[Collected data]

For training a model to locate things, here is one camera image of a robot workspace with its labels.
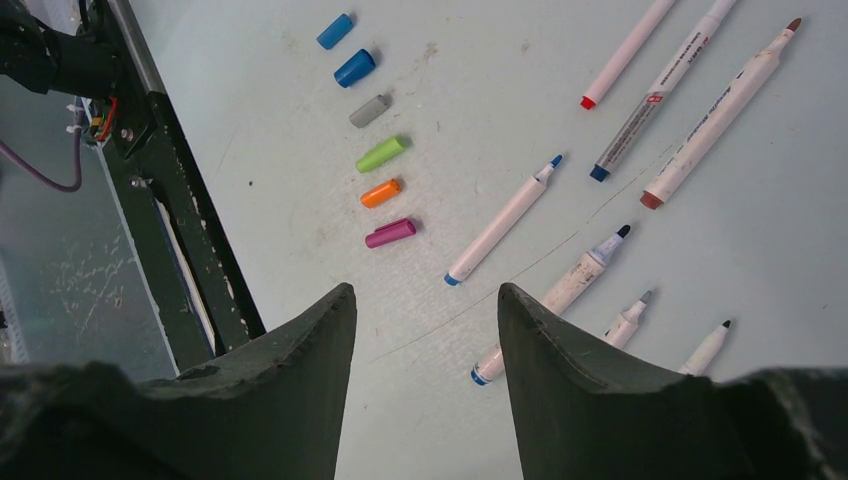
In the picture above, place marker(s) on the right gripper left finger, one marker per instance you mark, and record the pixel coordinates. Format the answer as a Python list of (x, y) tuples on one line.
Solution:
[(270, 409)]

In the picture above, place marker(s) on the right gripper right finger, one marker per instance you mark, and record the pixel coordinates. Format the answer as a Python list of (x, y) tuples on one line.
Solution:
[(583, 409)]

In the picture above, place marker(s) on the green cap marker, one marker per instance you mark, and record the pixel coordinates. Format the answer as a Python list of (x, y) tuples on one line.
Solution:
[(704, 354)]

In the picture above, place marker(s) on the purple pen cap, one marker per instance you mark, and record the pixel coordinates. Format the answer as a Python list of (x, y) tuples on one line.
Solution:
[(394, 231)]

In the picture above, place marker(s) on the light blue marker body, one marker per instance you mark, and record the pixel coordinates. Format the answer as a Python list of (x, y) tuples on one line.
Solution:
[(509, 215)]

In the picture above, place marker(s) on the orange pen cap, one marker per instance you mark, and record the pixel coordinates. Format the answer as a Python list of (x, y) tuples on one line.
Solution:
[(381, 193)]

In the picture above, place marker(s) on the green pen cap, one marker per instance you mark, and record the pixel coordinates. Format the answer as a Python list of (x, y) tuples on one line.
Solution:
[(380, 154)]

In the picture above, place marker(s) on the dark blue cap marker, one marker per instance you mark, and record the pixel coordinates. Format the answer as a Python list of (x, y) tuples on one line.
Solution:
[(658, 92)]

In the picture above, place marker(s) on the grey pen cap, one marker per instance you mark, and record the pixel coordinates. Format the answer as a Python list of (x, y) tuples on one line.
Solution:
[(369, 111)]

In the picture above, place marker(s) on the red cap marker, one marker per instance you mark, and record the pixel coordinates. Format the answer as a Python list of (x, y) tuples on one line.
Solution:
[(625, 53)]

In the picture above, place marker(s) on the light blue pen cap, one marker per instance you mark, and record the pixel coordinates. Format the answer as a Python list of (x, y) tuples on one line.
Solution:
[(335, 31)]

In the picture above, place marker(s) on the brown cap marker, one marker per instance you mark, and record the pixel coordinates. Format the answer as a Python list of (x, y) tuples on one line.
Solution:
[(726, 108)]

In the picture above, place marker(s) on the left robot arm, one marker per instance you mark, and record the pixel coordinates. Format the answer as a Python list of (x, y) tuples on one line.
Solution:
[(42, 59)]

WHAT YOU HAVE TO DO — Write out the records above in full and exactly, with no pictures.

ANSWER TO THE EXERCISE —
For training a model to locate things, here is one camera image of a robot workspace with its labels.
In the picture above, place marker(s) on the right gripper left finger, one marker per instance you mark, and record the pixel coordinates. Format the answer as a Python list of (x, y) tuples on one line.
Solution:
[(270, 409)]

In the picture above, place marker(s) on the right gripper right finger, one marker per instance you mark, and record the pixel coordinates. Format the answer as a Python list of (x, y) tuples on one line.
Solution:
[(583, 409)]

In the picture above, place marker(s) on the green cap marker, one marker per instance you mark, and record the pixel coordinates. Format the answer as a Python list of (x, y) tuples on one line.
Solution:
[(704, 354)]

In the picture above, place marker(s) on the purple pen cap, one marker per instance you mark, and record the pixel coordinates. Format the answer as a Python list of (x, y) tuples on one line.
Solution:
[(394, 231)]

In the picture above, place marker(s) on the light blue marker body, one marker per instance you mark, and record the pixel coordinates. Format the answer as a Python list of (x, y) tuples on one line.
Solution:
[(509, 215)]

In the picture above, place marker(s) on the orange pen cap, one marker per instance you mark, and record the pixel coordinates. Format the answer as a Python list of (x, y) tuples on one line.
Solution:
[(381, 193)]

In the picture above, place marker(s) on the green pen cap, one marker per instance you mark, and record the pixel coordinates. Format the answer as a Python list of (x, y) tuples on one line.
Solution:
[(380, 154)]

In the picture above, place marker(s) on the dark blue cap marker, one marker per instance you mark, and record the pixel coordinates. Format the answer as a Python list of (x, y) tuples on one line.
Solution:
[(658, 92)]

In the picture above, place marker(s) on the grey pen cap, one marker per instance you mark, and record the pixel coordinates. Format the answer as a Python list of (x, y) tuples on one line.
Solution:
[(369, 111)]

In the picture above, place marker(s) on the red cap marker, one marker per instance you mark, and record the pixel coordinates. Format the answer as a Python list of (x, y) tuples on one line.
Solution:
[(625, 53)]

In the picture above, place marker(s) on the light blue pen cap, one marker per instance you mark, and record the pixel coordinates. Format the answer as a Python list of (x, y) tuples on one line.
Solution:
[(335, 31)]

In the picture above, place marker(s) on the brown cap marker, one marker per instance you mark, and record the pixel coordinates. Format the answer as a Python list of (x, y) tuples on one line.
Solution:
[(726, 108)]

In the picture above, place marker(s) on the left robot arm, one marker per instance you mark, and record the pixel coordinates. Format the answer as a Python list of (x, y) tuples on one line.
Solution:
[(42, 59)]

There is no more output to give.